## Your objective
The data below should be restated word for word, with every picture omitted.

[Records from a dataset]

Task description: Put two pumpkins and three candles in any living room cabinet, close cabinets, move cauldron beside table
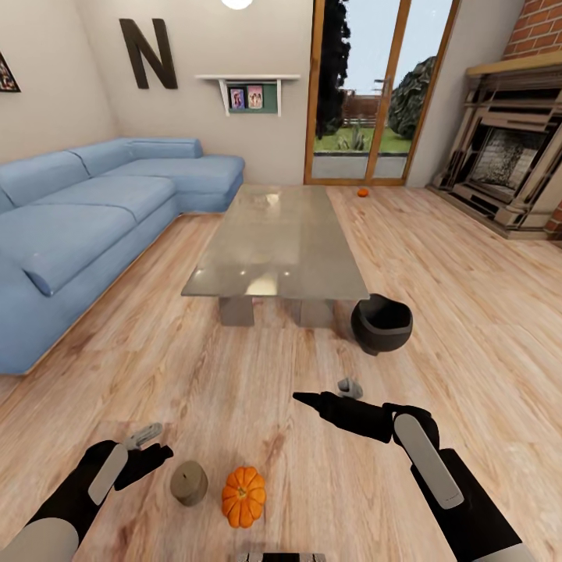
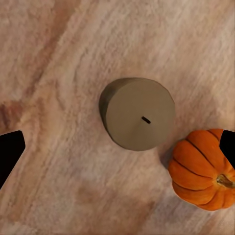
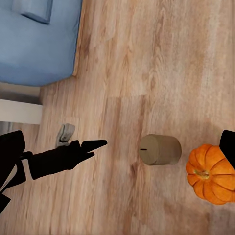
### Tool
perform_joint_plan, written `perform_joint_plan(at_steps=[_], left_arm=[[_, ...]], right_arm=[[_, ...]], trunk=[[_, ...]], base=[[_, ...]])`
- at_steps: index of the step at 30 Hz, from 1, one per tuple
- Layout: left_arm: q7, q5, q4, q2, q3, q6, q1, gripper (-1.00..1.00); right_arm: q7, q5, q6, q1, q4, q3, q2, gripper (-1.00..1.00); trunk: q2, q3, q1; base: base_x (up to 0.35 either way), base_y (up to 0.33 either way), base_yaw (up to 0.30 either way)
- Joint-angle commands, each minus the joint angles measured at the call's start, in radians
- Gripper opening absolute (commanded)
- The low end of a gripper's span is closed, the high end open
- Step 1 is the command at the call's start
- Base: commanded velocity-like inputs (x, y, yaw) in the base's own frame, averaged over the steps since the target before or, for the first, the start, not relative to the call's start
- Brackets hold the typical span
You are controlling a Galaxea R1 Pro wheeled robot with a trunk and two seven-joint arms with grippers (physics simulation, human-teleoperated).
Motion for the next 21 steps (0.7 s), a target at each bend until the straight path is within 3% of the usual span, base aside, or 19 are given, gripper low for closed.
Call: perform_joint_plan(at_steps=[1,8,15,21], left_arm=[[0.008,0.011,-0.002,0.000,0.001,0.004,0.000,1.00],[0.008,0.010,-0.002,-0.003,-0.003,0.003,0.000,1.00],[0.008,0.009,-0.002,-0.003,-0.080,-0.004,0.000,1.00],[0.008,0.009,-0.002,-0.003,-0.092,-0.006,0.000,1.00]], right_arm=[[0.008,0.008,0.002,-0.001,0.000,0.000,-0.001,1.00],[0.006,0.008,0.002,-0.001,0.002,0.000,-0.001,1.00],[0.005,0.008,0.002,-0.001,0.011,0.000,-0.001,1.00],[0.006,0.008,0.002,-0.001,0.016,-0.001,-0.001,1.00]], trunk=[[-0.008,-0.004,0.004],[-0.057,-0.026,0.031],[-0.058,-0.053,0.034],[-0.060,-0.076,0.036]], base=[[0.000,0.000,0.000],[0.000,0.000,0.000],[0.000,0.000,0.000],[0.000,0.000,0.000]])
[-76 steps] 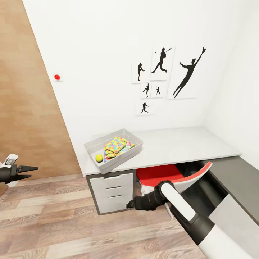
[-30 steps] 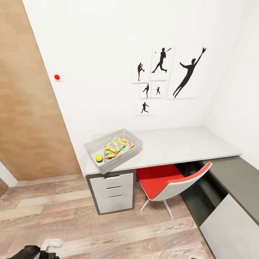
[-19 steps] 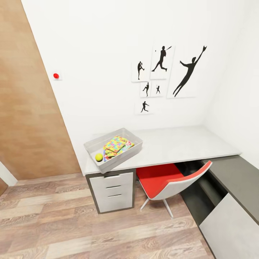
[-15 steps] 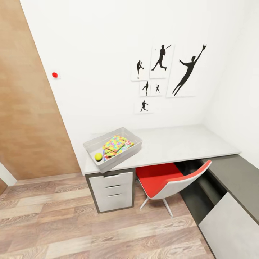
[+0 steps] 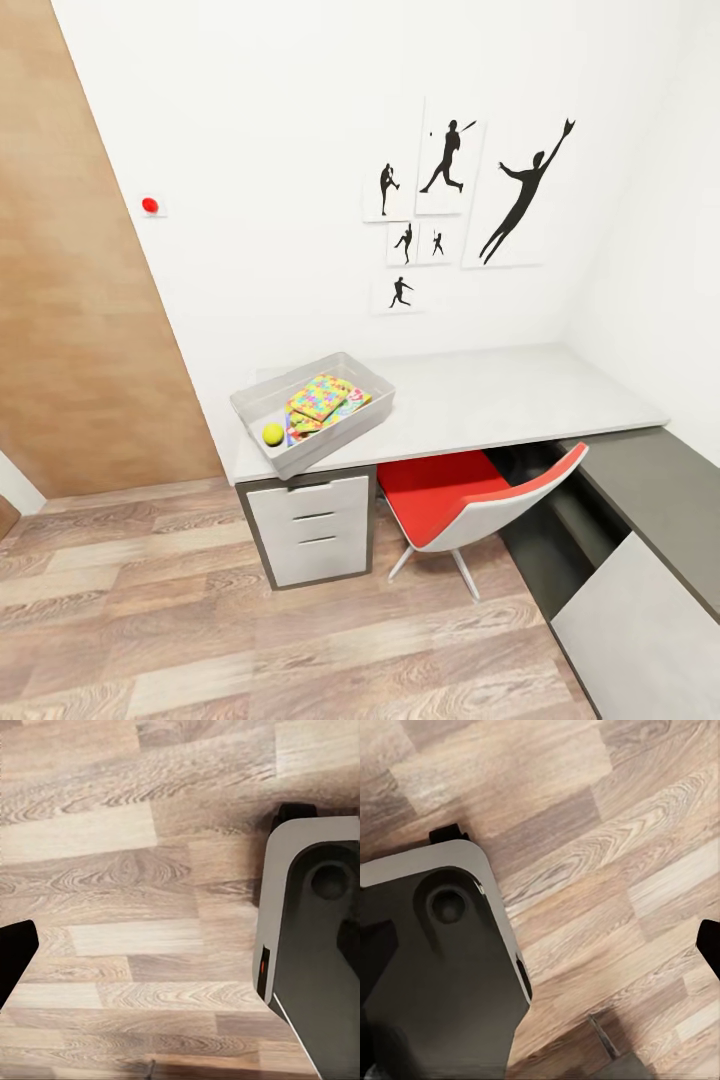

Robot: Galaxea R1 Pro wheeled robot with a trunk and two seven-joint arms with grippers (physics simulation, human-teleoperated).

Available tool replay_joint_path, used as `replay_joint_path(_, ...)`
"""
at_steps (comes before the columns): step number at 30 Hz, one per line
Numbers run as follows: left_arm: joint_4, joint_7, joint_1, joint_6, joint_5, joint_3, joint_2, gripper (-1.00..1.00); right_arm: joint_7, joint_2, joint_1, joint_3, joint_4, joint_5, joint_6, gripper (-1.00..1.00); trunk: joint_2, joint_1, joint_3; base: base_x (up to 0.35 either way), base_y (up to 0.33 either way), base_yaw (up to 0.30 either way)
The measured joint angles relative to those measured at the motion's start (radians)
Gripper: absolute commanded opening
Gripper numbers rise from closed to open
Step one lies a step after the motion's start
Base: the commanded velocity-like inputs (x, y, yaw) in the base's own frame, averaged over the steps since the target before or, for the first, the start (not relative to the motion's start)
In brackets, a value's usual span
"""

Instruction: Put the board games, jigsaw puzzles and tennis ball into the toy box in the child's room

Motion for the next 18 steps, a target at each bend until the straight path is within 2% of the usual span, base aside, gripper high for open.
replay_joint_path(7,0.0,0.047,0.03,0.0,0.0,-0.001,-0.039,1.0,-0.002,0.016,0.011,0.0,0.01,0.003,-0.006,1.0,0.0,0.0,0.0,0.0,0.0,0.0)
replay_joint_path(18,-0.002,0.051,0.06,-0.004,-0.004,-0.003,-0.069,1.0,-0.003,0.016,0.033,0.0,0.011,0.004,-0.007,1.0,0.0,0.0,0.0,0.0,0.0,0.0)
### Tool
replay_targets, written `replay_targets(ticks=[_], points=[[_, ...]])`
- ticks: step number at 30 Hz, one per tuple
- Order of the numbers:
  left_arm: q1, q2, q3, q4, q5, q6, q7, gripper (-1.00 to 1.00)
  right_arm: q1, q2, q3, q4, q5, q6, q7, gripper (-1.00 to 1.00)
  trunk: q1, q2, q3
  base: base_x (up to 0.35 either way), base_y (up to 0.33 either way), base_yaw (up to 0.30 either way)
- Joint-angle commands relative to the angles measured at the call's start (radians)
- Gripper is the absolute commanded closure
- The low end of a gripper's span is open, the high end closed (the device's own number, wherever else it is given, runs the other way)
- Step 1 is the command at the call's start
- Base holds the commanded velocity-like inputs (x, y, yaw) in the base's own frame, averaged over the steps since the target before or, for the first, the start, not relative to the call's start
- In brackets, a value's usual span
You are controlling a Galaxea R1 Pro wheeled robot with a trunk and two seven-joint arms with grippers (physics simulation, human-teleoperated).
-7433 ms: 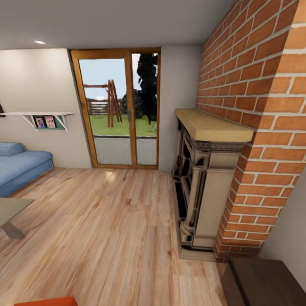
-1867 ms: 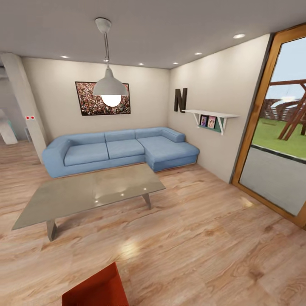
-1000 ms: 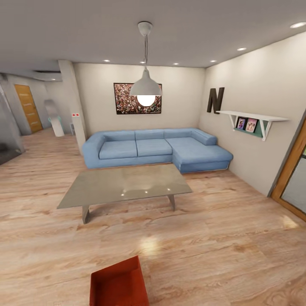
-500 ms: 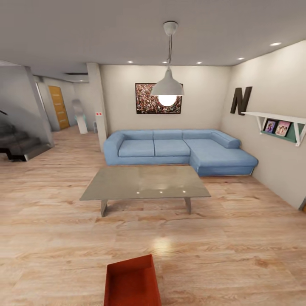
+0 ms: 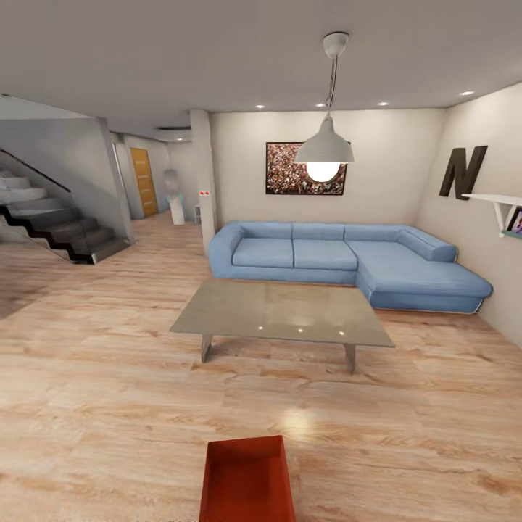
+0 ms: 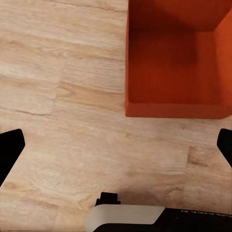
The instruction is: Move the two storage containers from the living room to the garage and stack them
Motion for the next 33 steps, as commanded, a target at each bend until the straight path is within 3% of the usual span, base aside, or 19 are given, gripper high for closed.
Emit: replay_targets(ticks=[1, 10, 17, 27, 33], points=[[-0.002, 0.0, 0.001, 0.005, 0.005, -0.006, -0.002, -1.0, -0.001, -0.001, -0.008, 0.004, 0.01, -0.007, 0.002, -1.0, 0.001, -0.001, -0.001, 0.075, -0.072, 0.297], [-0.001, 0.0, 0.001, 0.005, 0.005, -0.006, -0.001, -1.0, -0.001, -0.001, -0.008, 0.004, 0.01, -0.007, 0.002, -1.0, 0.001, -0.001, -0.001, 0.169, -0.159, 0.229], [-0.001, 0.0, 0.001, 0.005, 0.005, -0.006, -0.002, -1.0, -0.001, -0.001, -0.008, 0.004, 0.01, -0.007, 0.002, -1.0, 0.001, -0.001, -0.001, 0.013, -0.012, 0.041], [-0.002, 0.0, 0.001, 0.005, 0.005, -0.006, -0.002, -1.0, -0.001, -0.001, -0.008, 0.004, 0.01, -0.007, 0.002, -1.0, 0.001, -0.001, -0.001, 0.0, 0.0, 0.259], [-0.002, 0.0, 0.001, 0.005, 0.005, -0.006, -0.001, -1.0, -0.001, -0.001, -0.008, 0.004, 0.01, -0.007, 0.002, -1.0, 0.001, -0.001, -0.001, 0.0, 0.0, 0.057]])
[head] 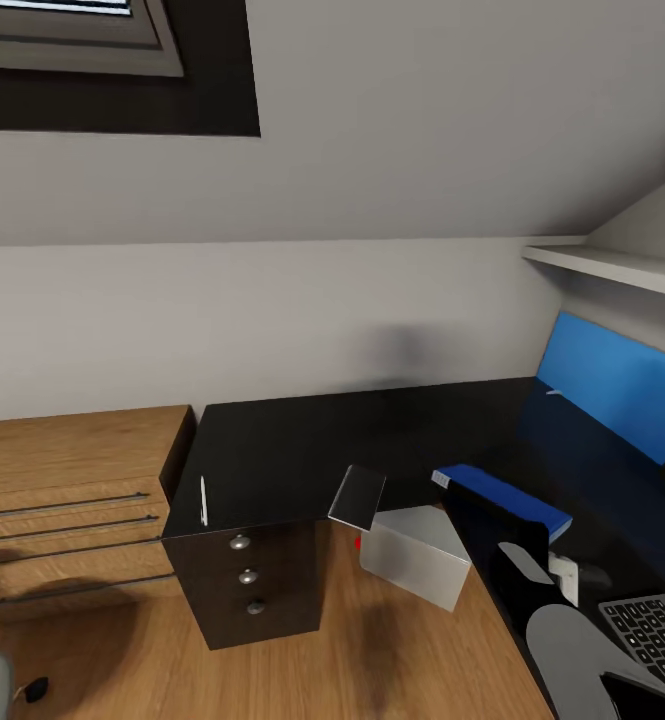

## Output for this task
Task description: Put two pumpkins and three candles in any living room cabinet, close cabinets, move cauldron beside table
### Tool
perform_joint_plan, written `perform_joint_plan(at_steps=[_], left_arm=[[_, ...]], right_arm=[[_, ...]], trunk=[[_, ...]], base=[[_, ...]])`
- at_steps: index of the step at 30 Hz, from 1, one per tuple
- Layout: left_arm: q7, q5, q4, q2, q3, q6, q1, gripper (-1.00..1.00); right_arm: q7, q5, q6, q1, q4, q3, q2, gripper (-1.00..1.00); trunk: q2, q3, q1; base: base_x (up to 0.35 either way), base_y (up to 0.33 either way), base_yaw (up to 0.30 either way)
- Joint-angle commands, each minus the joint angles measured at the call's start, in radians
- Gripper opening absolute (commanded)
- The low end of a gripper's span is closed, the high end open
- Step 1 is the command at the call's start
- Base: commanded velocity-like inputs (x, y, yaw) in the base's own frame, averaged over the steps since the target before or, for the first, the start, not relative to the call's start
- Brackets hold the typical span
You are controlling a Galaxea R1 Pro wheeled robot with a trunk and two seven-joint arms with grippers (physics simulation, human-teleoperated).
Motion for the next 21 steps (0.7 s), a target at each bend until the straight path is within 3% of the usual span, base aside, or 19 are given, gripper low for closed.
Call: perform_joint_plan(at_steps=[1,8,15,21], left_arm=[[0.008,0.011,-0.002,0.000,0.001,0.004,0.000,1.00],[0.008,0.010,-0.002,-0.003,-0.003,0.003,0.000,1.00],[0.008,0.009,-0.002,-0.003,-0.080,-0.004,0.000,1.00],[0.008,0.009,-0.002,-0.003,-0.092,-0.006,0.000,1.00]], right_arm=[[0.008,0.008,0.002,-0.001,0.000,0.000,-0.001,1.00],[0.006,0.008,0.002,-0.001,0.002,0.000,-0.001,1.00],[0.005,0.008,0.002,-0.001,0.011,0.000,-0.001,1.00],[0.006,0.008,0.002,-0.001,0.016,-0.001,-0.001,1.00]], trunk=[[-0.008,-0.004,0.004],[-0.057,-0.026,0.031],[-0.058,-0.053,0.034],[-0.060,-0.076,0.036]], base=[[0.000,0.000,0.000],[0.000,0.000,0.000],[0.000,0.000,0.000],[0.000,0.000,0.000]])
[-76 steps] 
[-30 steps] 
[-19 steps] 
[-15 steps] 
[+0 steps] 

Robot: Galaxea R1 Pro wheeled robot with a trunk and two seven-joint arms with grippers (physics simulation, human-teleoperated).

Available tool replay_joint_path, used as `replay_joint_path(_, ...)`
"""
at_steps (comes before the columns): step number at 30 Hz, one per line
Numbers run as follows: left_arm: joint_4, joint_7, joint_1, joint_6, joint_5, joint_3, joint_2, gripper (-1.00..1.00); right_arm: joint_7, joint_2, joint_1, joint_3, joint_4, joint_5, joint_6, gripper (-1.00..1.00); trunk: joint_2, joint_1, joint_3; base: base_x (up to 0.35 either way), base_y (up to 0.33 either way), base_yaw (up to 0.30 either way)
The measured joint angles relative to those measured at the motion's start (radians)
Gripper: absolute commanded opening
Gripper numbers rise from closed to open
Step one lies a step after the motion's start
Base: the commanded velocity-like inputs (x, y, yaw) in the base's own frame, averaged over the steps since the target before or, for the first, the start (not relative to the motion's start)
In brackets, a value's usual span
"""

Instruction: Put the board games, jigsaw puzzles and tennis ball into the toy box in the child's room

Motion for the next 18 steps, a target at each bend until the straight path is within 2% of the usual span, base aside, gripper high for open.
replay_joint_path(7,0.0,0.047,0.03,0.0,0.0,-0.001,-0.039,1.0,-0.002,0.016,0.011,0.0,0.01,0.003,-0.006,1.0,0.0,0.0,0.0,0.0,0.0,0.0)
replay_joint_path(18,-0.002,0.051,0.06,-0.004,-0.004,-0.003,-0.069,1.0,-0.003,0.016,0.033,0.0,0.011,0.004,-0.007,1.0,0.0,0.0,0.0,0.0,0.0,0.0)
### Tool
replay_targets, written `replay_targets(ticks=[_], points=[[_, ...]])`
- ticks: step number at 30 Hz, one per tuple
- Order of the numbers:
  left_arm: q1, q2, q3, q4, q5, q6, q7, gripper (-1.00 to 1.00)
  right_arm: q1, q2, q3, q4, q5, q6, q7, gripper (-1.00 to 1.00)
  trunk: q1, q2, q3
  base: base_x (up to 0.35 either way), base_y (up to 0.33 either way), base_yaw (up to 0.30 either way)
- Joint-angle commands relative to the angles measured at the call's start (radians)
- Gripper is the absolute commanded closure
- The low end of a gripper's span is open, the high end closed (the device's own number, wherever else it is given, runs the other way)
- Step 1 is the command at the call's start
- Base holds the commanded velocity-like inputs (x, y, yaw) in the base's own frame, averaged over the steps since the target before or, for the first, the start, not relative to the call's start
- In brackets, a value's usual span
You are controlling a Galaxea R1 Pro wheeled robot with a trunk and two seven-joint arms with grippers (physics simulation, human-teleoperated).
-7433 ms: 
-1867 ms: 
-1000 ms: 
-500 ms: 
+0 ms: 
+0 ms: 
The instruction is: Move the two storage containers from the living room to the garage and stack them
Motion for the next 33 steps, as commanded, a target at each bend until the straight path is within 3% of the usual span, base aside, or 19 are given, gripper high for closed.
Emit: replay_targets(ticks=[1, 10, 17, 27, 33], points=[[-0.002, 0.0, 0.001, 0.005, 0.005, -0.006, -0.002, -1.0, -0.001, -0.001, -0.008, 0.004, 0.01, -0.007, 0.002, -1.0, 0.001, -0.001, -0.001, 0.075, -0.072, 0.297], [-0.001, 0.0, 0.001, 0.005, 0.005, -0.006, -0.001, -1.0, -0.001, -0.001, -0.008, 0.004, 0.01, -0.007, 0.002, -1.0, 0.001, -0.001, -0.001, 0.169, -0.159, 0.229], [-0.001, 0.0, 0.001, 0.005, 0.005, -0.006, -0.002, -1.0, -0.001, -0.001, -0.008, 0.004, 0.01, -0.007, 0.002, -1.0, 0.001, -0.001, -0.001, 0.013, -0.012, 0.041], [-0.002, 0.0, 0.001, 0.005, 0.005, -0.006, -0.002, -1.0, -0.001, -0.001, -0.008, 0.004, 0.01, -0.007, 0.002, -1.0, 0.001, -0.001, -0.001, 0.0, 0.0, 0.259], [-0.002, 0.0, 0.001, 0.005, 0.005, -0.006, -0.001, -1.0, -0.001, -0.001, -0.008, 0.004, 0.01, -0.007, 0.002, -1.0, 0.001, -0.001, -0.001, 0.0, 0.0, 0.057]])
[head] 

Nothing remains to be added to the response.